**GOAL OF THE EXERCISE**
Nothing but the lines from the one containing "The bounding box of the dark" through the last line of the records below should be written out, each exactly as it stands.
Top of DATA SHOWN
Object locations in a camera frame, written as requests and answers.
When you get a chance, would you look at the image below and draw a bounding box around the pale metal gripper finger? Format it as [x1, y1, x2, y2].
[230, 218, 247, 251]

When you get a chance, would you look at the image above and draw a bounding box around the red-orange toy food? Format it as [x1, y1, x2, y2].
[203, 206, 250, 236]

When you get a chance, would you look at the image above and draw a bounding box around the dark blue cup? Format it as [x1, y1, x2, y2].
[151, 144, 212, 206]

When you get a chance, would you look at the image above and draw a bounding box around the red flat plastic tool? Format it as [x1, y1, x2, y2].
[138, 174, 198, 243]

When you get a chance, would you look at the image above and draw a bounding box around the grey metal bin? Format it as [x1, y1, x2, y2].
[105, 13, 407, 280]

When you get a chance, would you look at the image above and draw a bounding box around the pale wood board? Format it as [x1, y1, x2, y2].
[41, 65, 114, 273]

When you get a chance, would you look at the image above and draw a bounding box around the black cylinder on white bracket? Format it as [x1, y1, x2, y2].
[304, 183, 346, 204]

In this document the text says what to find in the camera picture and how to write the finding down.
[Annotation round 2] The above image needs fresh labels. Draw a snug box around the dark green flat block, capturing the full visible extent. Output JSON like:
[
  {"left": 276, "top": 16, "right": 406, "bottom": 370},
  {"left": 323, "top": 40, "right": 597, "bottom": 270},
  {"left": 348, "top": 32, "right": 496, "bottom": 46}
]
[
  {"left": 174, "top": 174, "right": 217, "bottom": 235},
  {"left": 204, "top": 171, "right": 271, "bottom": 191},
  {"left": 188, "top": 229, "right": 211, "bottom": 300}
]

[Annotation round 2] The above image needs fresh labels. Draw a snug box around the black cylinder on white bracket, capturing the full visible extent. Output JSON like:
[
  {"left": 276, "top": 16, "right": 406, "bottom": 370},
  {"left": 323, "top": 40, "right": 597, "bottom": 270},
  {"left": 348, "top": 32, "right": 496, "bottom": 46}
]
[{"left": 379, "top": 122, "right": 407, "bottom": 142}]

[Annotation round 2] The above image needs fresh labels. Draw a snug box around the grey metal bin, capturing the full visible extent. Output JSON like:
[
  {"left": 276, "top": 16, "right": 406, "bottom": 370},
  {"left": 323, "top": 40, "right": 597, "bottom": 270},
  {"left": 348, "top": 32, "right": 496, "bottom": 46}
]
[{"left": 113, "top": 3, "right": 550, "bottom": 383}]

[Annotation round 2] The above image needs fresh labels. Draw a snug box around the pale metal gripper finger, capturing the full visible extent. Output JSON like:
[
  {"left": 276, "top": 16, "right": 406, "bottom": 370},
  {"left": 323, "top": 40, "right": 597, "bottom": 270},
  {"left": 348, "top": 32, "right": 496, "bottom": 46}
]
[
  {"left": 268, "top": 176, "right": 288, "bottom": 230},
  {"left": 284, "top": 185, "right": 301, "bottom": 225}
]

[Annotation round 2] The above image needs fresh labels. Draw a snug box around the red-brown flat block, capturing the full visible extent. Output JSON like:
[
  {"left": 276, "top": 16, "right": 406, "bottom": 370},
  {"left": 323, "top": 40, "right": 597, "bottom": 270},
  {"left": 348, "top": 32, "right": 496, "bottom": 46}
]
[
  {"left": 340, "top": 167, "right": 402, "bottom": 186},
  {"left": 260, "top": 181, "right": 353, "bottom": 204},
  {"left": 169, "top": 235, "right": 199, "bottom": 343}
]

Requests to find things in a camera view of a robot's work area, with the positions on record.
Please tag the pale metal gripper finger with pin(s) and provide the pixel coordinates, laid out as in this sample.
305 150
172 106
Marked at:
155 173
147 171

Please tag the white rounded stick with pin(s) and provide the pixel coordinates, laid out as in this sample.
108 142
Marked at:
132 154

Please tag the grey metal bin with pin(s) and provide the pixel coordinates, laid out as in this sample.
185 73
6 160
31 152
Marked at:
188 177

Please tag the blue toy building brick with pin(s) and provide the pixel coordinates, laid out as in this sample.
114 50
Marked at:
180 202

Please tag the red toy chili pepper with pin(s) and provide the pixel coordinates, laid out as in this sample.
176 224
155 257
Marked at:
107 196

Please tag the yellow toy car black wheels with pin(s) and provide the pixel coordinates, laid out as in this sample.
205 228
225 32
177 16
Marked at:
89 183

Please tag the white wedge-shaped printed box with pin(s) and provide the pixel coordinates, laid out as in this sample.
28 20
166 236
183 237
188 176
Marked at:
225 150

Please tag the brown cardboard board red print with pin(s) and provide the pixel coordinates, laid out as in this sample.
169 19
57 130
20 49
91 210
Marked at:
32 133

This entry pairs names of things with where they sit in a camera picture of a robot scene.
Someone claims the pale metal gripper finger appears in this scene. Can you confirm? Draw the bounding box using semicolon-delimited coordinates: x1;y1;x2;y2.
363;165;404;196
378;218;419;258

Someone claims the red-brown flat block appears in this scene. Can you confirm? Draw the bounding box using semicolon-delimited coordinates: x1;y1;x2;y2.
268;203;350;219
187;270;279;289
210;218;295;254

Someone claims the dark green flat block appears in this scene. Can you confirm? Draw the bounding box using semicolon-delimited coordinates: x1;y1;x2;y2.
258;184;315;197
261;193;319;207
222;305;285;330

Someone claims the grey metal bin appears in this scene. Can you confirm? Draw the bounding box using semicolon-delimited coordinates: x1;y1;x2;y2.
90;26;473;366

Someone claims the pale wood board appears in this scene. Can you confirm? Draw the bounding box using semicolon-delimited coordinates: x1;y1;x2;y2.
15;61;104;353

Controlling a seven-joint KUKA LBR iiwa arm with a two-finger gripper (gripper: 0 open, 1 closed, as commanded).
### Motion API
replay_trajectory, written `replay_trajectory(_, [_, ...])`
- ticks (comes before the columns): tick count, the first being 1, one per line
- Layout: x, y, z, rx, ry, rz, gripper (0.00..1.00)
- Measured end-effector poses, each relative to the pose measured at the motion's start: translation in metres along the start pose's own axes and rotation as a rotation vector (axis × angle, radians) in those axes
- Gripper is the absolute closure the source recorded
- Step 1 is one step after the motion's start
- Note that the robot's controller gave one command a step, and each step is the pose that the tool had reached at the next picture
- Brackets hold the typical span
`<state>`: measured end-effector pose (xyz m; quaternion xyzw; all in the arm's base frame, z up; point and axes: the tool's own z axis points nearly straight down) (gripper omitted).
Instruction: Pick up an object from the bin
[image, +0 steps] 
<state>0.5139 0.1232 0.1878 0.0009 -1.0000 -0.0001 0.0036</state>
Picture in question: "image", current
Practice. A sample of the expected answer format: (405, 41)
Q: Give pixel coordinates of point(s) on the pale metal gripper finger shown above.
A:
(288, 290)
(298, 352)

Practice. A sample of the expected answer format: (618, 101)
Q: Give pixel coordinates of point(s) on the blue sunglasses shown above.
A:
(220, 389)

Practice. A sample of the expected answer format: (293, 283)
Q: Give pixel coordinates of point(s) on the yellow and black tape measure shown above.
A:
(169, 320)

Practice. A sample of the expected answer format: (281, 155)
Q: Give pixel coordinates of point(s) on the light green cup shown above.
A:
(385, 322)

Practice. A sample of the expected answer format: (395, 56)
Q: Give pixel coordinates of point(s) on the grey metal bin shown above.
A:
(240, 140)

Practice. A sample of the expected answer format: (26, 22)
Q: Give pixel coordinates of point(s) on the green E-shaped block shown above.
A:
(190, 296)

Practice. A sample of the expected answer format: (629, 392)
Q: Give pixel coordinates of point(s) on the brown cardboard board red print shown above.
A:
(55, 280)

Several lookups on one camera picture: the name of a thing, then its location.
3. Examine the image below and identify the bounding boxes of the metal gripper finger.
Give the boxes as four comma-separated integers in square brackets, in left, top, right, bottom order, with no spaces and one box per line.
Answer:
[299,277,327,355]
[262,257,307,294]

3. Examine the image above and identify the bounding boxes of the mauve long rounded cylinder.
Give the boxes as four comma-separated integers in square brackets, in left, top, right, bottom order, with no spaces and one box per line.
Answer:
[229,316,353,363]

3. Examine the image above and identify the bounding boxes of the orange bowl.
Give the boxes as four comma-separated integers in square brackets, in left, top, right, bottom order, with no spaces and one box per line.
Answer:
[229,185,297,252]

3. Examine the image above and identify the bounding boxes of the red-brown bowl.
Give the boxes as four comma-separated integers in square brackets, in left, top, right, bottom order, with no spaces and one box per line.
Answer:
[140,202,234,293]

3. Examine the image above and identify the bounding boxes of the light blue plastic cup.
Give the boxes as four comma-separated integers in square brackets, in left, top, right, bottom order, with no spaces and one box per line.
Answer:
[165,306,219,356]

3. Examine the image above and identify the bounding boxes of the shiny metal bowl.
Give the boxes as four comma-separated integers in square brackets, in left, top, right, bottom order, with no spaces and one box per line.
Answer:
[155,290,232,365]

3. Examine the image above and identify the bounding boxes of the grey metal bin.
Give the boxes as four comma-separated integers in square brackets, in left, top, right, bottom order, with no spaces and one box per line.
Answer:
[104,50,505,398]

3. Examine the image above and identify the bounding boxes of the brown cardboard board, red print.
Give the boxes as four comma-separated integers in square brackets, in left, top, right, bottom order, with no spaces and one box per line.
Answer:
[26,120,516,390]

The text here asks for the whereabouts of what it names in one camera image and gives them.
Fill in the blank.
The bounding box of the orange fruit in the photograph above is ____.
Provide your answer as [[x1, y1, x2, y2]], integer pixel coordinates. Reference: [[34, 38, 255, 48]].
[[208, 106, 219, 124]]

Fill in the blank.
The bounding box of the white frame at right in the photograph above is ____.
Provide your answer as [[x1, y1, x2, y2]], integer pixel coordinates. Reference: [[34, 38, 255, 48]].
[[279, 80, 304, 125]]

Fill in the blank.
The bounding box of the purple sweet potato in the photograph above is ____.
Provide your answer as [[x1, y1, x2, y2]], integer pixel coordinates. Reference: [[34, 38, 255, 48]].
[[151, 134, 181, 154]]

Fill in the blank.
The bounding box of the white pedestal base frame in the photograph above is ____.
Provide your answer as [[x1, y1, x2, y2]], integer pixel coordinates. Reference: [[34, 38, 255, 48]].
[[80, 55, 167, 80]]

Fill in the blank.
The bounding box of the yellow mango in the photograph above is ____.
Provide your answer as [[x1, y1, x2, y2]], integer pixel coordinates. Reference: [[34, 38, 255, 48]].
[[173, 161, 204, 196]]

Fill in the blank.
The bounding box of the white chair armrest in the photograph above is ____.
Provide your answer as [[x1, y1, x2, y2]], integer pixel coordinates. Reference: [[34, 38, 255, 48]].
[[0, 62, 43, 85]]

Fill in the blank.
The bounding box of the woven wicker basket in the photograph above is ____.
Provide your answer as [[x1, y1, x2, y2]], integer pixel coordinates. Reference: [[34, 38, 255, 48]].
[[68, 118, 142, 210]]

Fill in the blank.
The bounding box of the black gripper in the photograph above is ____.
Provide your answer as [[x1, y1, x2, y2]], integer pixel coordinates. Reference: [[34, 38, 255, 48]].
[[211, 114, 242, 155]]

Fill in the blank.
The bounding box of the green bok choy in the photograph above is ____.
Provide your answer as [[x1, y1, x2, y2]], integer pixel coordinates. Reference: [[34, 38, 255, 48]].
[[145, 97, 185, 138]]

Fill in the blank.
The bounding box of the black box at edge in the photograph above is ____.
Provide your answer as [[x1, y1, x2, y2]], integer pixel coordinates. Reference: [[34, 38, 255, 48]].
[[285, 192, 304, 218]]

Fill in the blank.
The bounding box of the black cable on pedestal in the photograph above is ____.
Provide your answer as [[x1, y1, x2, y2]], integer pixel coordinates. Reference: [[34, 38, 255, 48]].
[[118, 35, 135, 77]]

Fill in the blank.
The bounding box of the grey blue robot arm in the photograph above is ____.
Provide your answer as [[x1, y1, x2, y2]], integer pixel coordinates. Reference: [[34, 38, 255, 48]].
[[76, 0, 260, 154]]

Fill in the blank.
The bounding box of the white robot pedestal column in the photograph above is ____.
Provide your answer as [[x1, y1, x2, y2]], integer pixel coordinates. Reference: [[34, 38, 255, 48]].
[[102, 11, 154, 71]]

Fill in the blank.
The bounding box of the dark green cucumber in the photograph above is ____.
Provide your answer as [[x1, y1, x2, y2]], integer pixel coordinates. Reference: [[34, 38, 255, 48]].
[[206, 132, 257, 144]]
Bottom of DATA SHOWN
**RESULT OF THIS EXERCISE**
The bounding box of the dark green cucumber in the photograph above is ____.
Provide your answer as [[x1, y1, x2, y2]], integer pixel coordinates. Reference: [[34, 38, 255, 48]].
[[206, 132, 257, 144]]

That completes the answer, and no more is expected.